Le successeur de Suryavarman II, Yaśovarman II (régné 1160-66), a également atteint dans l’histoire antérieure pour son nom royal, traçant sa lignée à la période Rôluŏs de la fin du 9ème siècle. Sous son règne, plusieurs temples commencés sous Suryavarman ont été achevés. Yaśovarman fut renversé par l’un de ses fonctionnaires au retour d’une campagne militaire en Thaïlande. À la suite du coup d’État, un prince cambodgien, qui régnera plus tard sous le nom de Jayavarman VII (1181-c. 1220), se hâte de rentrer du Champa – on ne sait pas trop pourquoi il était là d’après ses inscriptions – pour briguer le trône du Cambodge. Il arriva trop tard et, pendant les dix années suivantes, il attendit son heure tandis que l’usurpateur perdait le contrôle et qu’Angkor était envahi et occupé par les Chams. En 1177, à la tête de sa propre armée, le prince attaque Angkor et défait les forces chams. Les batailles sont vivement décrites dans les bas-reliefs de son temple-montagne, le Bayon. Pour prévenir d’autres attaques chams, Jayavarman annexe la capitale cham et Angkor contrôle le Champa jusqu’à la mort de Jayavarman.
Une fois sa campagne contre les Chams terminée, le futur monarque s’emploie à mettre le Cambodge sous son contrôle. Une inscription fait référence au royaume qu’il a rencontré comme étant « ombragé par de nombreux parasols », une métaphore pour une multiplicité de souverains.
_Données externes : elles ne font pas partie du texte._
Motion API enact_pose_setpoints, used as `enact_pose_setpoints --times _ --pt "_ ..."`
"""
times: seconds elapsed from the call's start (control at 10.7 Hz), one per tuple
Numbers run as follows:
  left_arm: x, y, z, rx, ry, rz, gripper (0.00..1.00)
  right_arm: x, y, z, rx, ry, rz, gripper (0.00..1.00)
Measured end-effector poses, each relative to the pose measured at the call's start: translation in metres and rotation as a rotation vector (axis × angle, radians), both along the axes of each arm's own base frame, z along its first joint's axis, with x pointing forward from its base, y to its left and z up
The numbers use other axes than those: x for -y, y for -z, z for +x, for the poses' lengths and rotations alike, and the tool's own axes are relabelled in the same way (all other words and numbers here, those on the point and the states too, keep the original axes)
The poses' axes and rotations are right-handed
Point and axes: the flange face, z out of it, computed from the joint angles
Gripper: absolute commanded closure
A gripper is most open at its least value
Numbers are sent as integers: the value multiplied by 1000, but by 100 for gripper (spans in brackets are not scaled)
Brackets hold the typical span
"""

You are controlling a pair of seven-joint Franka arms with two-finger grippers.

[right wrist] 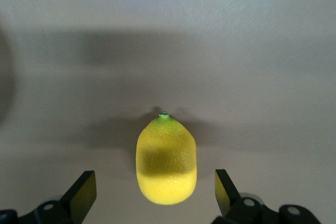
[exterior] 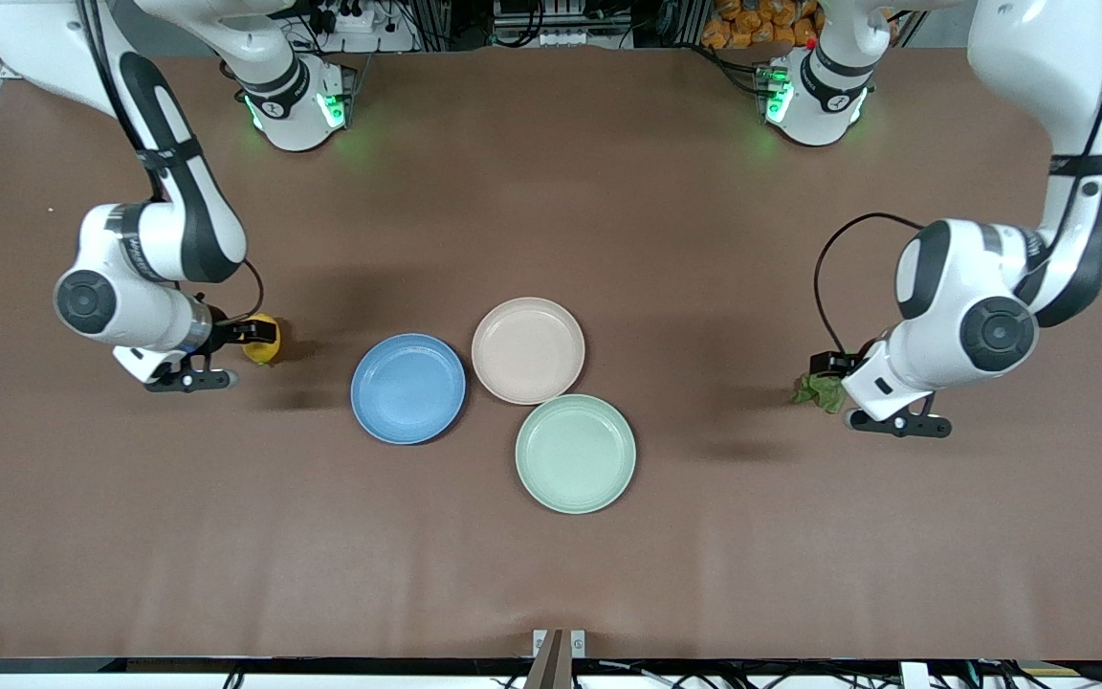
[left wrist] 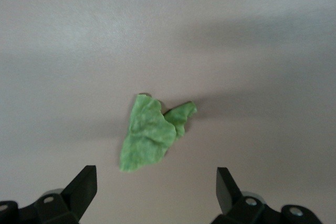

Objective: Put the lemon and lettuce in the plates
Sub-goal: 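Grasp the lemon with the right gripper while the left gripper grasps the lettuce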

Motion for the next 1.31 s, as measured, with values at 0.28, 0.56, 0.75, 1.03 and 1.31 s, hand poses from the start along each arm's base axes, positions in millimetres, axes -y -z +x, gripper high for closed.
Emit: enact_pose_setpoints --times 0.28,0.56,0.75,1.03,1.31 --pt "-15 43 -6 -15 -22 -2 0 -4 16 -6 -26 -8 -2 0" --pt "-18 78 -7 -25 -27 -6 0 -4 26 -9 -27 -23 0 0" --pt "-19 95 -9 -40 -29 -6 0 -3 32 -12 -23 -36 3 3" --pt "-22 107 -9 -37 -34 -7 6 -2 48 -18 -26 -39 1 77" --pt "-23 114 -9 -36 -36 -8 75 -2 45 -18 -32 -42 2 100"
En 1191, vraisemblablement lorsque le processus fut achevé, Jayavarman s’installa enfin à Angkor. Il s’est rapidement lancé dans un programme de construction et de travaux publics plus vaste et plus grandiose que tous ceux de l’histoire angkorienne. Selon ses inscriptions, des centaines de milliers de personnes ont participé à ces projets.
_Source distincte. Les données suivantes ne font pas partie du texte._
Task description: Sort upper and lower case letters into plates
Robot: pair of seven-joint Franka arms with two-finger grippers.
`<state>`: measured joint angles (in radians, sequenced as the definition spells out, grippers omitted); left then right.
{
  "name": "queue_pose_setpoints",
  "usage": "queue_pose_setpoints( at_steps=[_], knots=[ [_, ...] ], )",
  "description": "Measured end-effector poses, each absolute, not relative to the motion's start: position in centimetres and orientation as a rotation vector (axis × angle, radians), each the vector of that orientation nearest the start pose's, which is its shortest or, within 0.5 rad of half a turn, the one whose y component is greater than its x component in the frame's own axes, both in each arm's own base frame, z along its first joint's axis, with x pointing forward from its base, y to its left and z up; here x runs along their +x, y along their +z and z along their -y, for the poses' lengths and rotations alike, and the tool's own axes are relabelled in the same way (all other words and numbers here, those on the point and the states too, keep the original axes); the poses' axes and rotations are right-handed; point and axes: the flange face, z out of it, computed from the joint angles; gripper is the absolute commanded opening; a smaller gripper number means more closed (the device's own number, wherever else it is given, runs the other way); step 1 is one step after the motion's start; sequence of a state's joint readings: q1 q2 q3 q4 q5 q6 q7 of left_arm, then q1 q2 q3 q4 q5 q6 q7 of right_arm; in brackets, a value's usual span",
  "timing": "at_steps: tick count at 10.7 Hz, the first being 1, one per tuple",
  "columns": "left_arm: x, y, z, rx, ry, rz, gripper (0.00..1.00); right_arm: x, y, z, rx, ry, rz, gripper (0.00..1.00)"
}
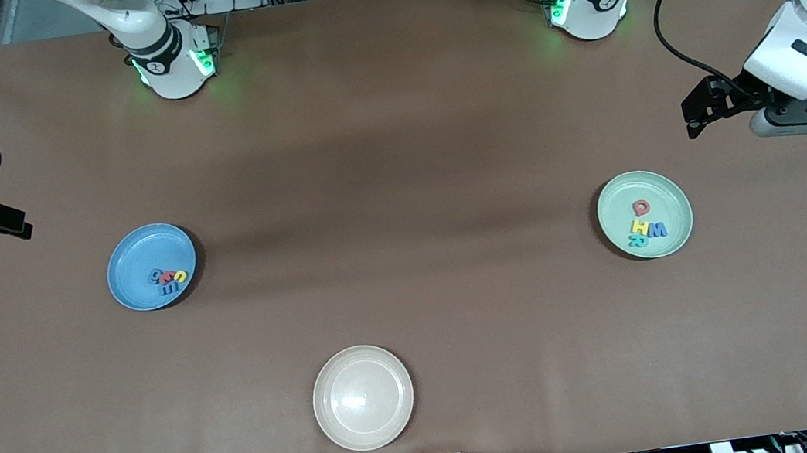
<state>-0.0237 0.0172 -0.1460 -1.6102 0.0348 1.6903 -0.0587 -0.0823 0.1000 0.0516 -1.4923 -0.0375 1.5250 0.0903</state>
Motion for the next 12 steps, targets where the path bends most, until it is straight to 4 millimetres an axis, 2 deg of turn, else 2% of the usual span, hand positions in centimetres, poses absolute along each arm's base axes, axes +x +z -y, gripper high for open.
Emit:
queue_pose_setpoints(
  at_steps=[4,6,7,9,12],
  knots=[
    [56.3,61.3,8.7,-3.111,-0.123,-0.163,1.0,57.1,60.7,1.8,-3.171,0.106,-0.181,1.0],
    [56.4,62.4,7.2,-3.112,-0.142,-0.12,1.0,56.8,60.7,1.3,-3.154,0.107,-0.167,1.0],
    [56.4,62.9,6.7,-3.112,-0.144,-0.107,1.0,56.8,60.6,0.4,-3.131,0.102,-0.146,1.0],
    [56.3,63.3,6.7,-3.112,-0.142,-0.106,1.0,56.7,60.7,-1.1,-3.114,0.099,-0.108,1.0],
    [56.3,63.2,6.7,-3.112,-0.139,-0.106,1.0,56.3,60.7,-1.5,-3.114,0.103,-0.099,1.0]
  ],
)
De nombreux temples, statues, ponts de pierre et inscriptions dans la région d’Angkor et ailleurs au Cambodge témoignent de la vigueur du long règne de Jayavarman VII. Il a reconstruit et refortifié la ville. Il était un fervent bouddhiste de l’école Mahayana ; plusieurs statues du monarque, plus grandes que nature, le représentent en méditation. Cependant, comme la plupart des autres rois cambodgiens, il tolérait et patronnait également l’hindouisme et les cultes locaux des ancêtres. Son extraordinaire temple, le Bayon, avec ses multiples tours portant chacune des visages de divinités tournées dans les directions cardinales, est peut-être le plus intriguant des monuments d’Angkor. Comme le Bakheng de Yaśovarman I, le Bayon se trouvait au centre de la cité royale – qui s’était déplacée depuis l’époque de Yaśovarman – et symbolisait le mont Meru. De nombreux dieux hindous et le Bouddha sont représentés dans la statuaire du temple, tandis que les bas-reliefs décrivent des scènes de la vie ordinaire, offrant une image des Cambodgiens du XIIe siècle au travail, au repos et au jeu qui ne ressort pas des inscriptions à caractère religieux ou des sculptures d’autres temples. Les vêtements, les outils, les maisons et les chars à bœufs représentés sur les bas-reliefs ressemblent beaucoup à ceux que l’on trouve aujourd’hui dans la campagne cambodgienne.